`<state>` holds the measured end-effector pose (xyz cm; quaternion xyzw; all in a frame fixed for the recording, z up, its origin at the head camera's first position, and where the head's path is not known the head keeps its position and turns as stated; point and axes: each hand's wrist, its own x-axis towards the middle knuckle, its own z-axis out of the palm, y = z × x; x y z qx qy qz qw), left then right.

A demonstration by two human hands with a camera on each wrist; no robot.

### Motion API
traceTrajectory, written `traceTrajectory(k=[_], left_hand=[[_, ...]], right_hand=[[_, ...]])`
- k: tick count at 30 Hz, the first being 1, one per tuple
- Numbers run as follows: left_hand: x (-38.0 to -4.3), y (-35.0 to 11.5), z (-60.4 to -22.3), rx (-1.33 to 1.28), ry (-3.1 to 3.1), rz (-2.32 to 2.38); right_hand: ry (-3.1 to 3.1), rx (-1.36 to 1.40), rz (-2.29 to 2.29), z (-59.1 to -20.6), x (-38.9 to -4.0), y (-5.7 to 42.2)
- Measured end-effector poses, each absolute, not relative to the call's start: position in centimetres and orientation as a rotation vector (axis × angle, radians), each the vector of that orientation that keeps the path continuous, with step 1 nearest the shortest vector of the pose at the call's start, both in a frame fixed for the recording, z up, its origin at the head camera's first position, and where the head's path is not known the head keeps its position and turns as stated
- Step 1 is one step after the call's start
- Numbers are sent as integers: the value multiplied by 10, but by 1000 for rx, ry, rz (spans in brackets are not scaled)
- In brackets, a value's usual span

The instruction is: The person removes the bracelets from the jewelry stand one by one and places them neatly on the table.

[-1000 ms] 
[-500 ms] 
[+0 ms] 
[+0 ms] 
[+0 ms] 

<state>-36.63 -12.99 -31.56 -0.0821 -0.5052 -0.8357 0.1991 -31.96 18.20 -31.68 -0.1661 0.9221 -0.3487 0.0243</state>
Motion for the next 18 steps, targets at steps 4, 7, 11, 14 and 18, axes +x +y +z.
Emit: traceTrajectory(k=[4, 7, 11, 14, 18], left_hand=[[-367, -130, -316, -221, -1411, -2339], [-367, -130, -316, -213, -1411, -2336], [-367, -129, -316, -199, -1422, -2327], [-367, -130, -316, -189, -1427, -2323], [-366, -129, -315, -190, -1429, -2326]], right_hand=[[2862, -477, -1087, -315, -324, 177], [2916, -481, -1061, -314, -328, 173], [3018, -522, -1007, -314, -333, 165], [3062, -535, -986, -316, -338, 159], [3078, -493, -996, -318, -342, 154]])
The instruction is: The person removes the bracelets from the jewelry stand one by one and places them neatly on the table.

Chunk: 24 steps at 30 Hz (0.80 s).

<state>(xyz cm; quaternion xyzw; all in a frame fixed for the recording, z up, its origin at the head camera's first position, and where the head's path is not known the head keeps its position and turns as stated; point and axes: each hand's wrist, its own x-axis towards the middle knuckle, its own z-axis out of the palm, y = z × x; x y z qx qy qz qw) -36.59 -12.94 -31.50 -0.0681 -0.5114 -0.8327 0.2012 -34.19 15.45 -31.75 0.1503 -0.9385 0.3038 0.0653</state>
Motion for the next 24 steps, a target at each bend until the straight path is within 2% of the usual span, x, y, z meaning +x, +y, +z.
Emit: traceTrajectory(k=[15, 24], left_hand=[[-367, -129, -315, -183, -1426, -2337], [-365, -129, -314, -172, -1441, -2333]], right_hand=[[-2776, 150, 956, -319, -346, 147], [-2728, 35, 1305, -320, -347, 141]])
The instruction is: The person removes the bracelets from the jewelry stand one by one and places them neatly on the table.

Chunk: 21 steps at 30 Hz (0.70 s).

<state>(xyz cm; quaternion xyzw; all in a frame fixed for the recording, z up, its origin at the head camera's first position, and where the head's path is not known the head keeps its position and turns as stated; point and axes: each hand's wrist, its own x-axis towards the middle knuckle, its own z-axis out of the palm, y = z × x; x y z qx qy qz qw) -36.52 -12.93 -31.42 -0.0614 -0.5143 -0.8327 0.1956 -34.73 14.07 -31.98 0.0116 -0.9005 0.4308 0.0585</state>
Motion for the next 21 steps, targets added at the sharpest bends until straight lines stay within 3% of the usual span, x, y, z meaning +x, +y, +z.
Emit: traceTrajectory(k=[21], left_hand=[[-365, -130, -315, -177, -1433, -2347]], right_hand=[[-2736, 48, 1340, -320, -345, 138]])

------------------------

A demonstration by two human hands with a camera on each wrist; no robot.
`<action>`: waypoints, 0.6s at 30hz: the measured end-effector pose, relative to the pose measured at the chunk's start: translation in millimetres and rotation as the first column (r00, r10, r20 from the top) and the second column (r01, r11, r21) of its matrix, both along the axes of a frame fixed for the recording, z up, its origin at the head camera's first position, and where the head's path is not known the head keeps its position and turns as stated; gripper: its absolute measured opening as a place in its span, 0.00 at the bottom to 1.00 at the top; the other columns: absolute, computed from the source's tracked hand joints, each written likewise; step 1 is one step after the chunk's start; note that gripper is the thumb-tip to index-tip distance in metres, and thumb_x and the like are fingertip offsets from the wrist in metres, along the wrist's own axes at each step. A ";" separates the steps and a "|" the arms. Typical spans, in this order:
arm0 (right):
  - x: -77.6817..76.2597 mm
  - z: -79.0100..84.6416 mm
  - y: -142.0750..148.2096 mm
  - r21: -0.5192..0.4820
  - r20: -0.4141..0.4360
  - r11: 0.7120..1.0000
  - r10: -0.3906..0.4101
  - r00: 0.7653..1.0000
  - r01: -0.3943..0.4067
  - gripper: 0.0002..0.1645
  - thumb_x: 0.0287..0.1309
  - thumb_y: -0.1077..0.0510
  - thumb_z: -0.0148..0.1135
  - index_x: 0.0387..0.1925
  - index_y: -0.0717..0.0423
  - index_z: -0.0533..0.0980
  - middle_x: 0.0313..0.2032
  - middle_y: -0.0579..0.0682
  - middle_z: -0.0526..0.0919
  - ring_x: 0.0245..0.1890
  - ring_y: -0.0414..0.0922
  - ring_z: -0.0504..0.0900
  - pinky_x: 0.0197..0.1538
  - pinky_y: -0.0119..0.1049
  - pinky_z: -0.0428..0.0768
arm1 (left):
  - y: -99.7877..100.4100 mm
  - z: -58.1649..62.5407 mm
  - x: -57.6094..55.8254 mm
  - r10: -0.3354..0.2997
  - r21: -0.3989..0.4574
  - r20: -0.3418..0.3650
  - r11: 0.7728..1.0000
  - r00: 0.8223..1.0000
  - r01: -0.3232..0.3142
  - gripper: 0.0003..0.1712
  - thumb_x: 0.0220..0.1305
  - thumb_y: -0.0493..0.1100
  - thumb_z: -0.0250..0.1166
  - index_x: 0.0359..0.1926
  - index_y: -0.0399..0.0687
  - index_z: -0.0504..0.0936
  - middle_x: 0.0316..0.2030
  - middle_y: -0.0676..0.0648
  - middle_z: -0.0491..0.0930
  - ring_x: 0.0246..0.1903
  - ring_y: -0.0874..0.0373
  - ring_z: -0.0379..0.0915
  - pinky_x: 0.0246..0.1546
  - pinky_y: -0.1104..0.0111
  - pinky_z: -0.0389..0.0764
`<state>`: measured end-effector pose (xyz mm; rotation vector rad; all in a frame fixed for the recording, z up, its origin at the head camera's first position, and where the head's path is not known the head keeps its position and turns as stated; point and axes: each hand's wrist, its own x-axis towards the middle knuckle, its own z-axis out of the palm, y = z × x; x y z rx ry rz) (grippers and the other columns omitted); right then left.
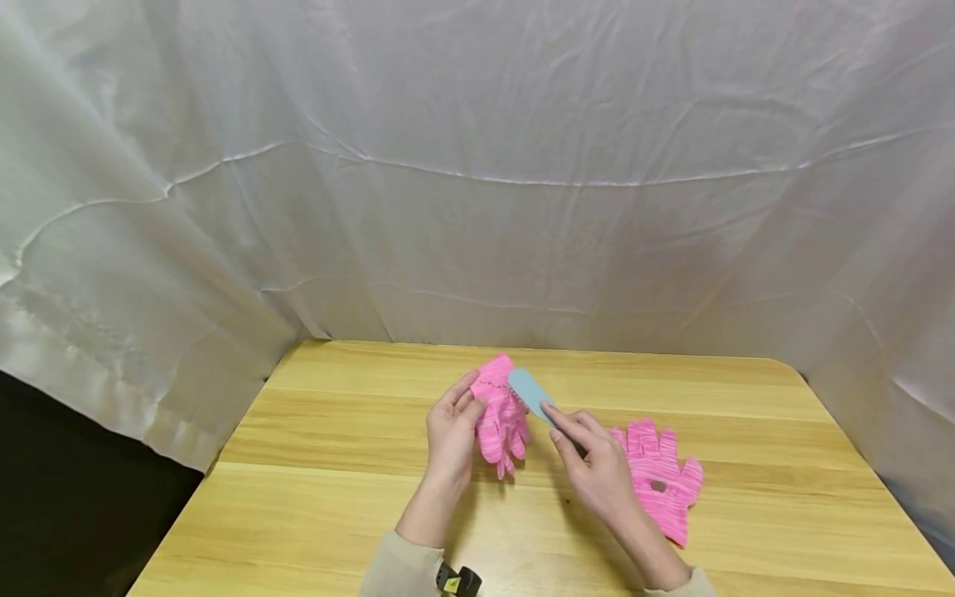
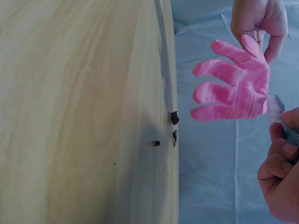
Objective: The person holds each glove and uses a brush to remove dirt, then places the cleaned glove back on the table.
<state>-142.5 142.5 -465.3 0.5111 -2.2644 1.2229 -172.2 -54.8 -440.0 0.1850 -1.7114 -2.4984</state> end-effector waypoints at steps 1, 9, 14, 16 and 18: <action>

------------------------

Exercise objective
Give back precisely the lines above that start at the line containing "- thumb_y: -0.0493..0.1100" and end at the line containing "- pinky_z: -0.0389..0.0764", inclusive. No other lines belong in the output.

Task output
  - thumb_y: -0.0493..0.1100
  - thumb_z: -0.0250..0.1166
  - index_x: 0.0359..0.1926
  - index_y: -0.0399..0.0687
  - index_z: -0.0504..0.0936
  - middle_x: 0.0316..0.2030
  - middle_y: -0.0676..0.0648
  - middle_z: -0.0491..0.0930
  - ring_x: 0.0246..0.1903
  - ring_y: -0.0874..0.0373
  - ring_z: -0.0379..0.0915
  - pinky_x: 0.0246..0.1546
  - pinky_y: -0.1104..0.0111
  - pinky_z: -0.0389..0.0764

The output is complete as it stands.